Jetson TK1 R21.2 Upgrade Failure

Hello all I am having some issues getting R21.2 up and running; hoping one of you can help!

Using: https://developer.nvidia.com/linux-tegra-rel-21
I followed the quick start guide and all seemed well until the reboot which ends in a kernel panic and an exception trace.

Boot Log dump is big so find it here:
[url]http://tempsend.com/E5FA3D562D[/url]

So common problems I believe that are not the case:
Driver package download matches SHA1 checksum
Was driver package built as root: Yes
Used a usb 2.0 port from a Ubuntu 14.04 Release system (no VM)
Used provided USB Cable

Flash Cmd: (tried both of these)
./flash.sh jetson-tk1 mmcblk0p1
./flash.sh -S 14GiB jetson-tk1 mmcblk0p1

Wiring:
Serial to usb with null modem to catch console at boot
Provided USB flash cable
Power

I believe that the problem is in mounting the root due to this:
[ 7.935322] EXT4-fs (mmcblk0p1): couldn’t mount as ext3 due to feature incompatibilities
[ 7.947583] EXT4-fs (mmcblk0p1): couldn’t mount as ext2 due to feature incompatibilities
[ 7.968149] EXT4-fs (mmcblk0p1): recovery complete
[ 7.974804] EXT4-fs (mmcblk0p1): mounted filesystem with ordered data mode. Opts: (null)
[ 7.986736] VFS: Mounted root (ext4 filesystem) on device 179:1.
[ 7.995537] devtmpfs: error mounting -2
[ 8.001718] Freeing unused kernel memory: 504K (c0b31000 - c0baf000)
[ 8.011382] Kernel panic - not syncing: No init found. Try passing init= option to kernel. See Linux Documentation/init.txt for guidance.

Any ideas …

~Zach

It does look fine until it starts setting up file systems. Try explicitly naming u-boot, rather than using defaults. Create a log while you do this, e.g., run this command:

./flash.sh -S 14580MiB -L bootloader/ardbeg/u-boot.bin jetson-tk1 mmcblk0p1 2>&1 | tee testlog1-r21_2.txt

If the system still fails, you can make the testlog1-r21_2.txt of above available and the install itself can be scrutinized.

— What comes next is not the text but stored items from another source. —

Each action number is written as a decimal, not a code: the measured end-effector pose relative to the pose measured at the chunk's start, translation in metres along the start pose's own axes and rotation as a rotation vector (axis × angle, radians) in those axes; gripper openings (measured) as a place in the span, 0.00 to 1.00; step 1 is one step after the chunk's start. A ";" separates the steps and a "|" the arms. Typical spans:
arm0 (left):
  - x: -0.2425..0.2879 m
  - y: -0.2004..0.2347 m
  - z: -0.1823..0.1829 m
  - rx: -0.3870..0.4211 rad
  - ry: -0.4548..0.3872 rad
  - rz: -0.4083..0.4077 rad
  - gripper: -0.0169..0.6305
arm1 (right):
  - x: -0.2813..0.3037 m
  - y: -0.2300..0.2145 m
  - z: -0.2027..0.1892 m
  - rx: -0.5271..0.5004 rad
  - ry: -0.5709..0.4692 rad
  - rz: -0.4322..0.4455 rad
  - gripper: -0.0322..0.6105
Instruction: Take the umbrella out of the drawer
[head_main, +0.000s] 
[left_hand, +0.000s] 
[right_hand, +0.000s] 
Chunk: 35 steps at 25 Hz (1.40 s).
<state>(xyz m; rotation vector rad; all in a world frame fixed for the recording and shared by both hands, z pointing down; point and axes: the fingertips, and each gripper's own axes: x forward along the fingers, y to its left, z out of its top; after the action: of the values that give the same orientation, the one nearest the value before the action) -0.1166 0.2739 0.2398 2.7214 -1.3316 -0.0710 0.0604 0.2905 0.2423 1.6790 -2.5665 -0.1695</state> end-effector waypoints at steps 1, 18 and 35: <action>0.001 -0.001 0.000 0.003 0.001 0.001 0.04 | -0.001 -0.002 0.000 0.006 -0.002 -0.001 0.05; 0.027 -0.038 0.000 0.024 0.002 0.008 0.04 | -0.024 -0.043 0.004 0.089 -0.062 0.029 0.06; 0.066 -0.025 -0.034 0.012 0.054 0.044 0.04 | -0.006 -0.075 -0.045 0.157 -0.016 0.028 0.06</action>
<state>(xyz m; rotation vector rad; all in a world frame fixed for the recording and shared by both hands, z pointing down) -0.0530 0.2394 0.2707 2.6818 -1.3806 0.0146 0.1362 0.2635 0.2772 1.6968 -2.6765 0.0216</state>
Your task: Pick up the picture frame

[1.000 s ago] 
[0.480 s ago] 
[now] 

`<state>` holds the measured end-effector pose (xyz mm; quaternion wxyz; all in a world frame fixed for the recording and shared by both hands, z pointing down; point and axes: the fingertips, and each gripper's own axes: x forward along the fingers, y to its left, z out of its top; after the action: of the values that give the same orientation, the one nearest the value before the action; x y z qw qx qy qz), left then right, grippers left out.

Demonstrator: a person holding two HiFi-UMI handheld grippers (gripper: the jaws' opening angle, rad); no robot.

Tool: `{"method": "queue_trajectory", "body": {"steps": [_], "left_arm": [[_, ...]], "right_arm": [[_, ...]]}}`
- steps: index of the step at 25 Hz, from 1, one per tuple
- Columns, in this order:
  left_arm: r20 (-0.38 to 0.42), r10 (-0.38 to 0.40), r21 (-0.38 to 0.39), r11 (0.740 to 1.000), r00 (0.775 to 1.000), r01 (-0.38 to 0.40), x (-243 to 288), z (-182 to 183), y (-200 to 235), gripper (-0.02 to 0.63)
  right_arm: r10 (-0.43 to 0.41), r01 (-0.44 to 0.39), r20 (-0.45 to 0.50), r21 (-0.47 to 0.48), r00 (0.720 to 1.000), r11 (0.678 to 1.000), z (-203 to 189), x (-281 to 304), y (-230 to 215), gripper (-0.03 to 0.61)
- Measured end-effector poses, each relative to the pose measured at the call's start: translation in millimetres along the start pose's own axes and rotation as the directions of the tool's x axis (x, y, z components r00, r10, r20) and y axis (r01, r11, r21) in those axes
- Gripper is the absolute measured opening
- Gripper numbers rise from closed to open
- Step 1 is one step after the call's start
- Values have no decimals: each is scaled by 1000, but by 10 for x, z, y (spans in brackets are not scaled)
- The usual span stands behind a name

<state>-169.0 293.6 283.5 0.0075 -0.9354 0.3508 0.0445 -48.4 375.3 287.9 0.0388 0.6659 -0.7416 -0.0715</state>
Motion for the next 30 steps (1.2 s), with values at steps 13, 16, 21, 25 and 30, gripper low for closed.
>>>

FYI, some of the file system error log prior to failure is actually part of a working system as well…these lines in particular seem to be the system checking in order for ext2 then ext3 then ext4…failing for ext2/3 because it is ext4…and then working as ext4:

EXT4-fs (mmcblk0p1): couldn't mount as ext3 due to feature incompatibilities
EXT4-fs (mmcblk0p1): couldn't mount as ext2 due to feature incompatibilities
<i>EXT4-fs (mmcblk0p1): recovery complete</i>

These lines are where a deviation starts between a fresh R21.2 install and your log:

EXT4-fs (mmcblk0p1): <i>recovery complete</i>
EXT4-fs (mmcblk0p1): mounted filesystem with ordered data mode. Opts: (null)
VFS: Mounted root (ext4 filesystem) on device 179:1.
devtmpfs: error mounting -2

On my fresh install there is no “recovery complete” line. Following the “Mounted root…” line a working system should show this:

devtmpfs: mounted

The devtmpfs is not a “real” file system, it is the device special file interface to many drivers. The OOPS seems to indicate that the root file system itself is missing (the lack of init), but we know the partition was correctly ext4 mounted…so it would indicate that files within the ext4 partition are missing or inaccessible…and devfs must have this to be mounted as it is like any other file system and must have a mount point. I believe your mount point is missing or corrupt (that log line about “recovery complete” tends to mean a bad file system was “fixed”).

Was sample rootfs completely unpacked onto a native linux file system as root? Was there any particularly notable USB device connected other than simple items like keyboard/mouse?

Ok tried the whole process again, everything seems to go just fine but once again it fails at the same step.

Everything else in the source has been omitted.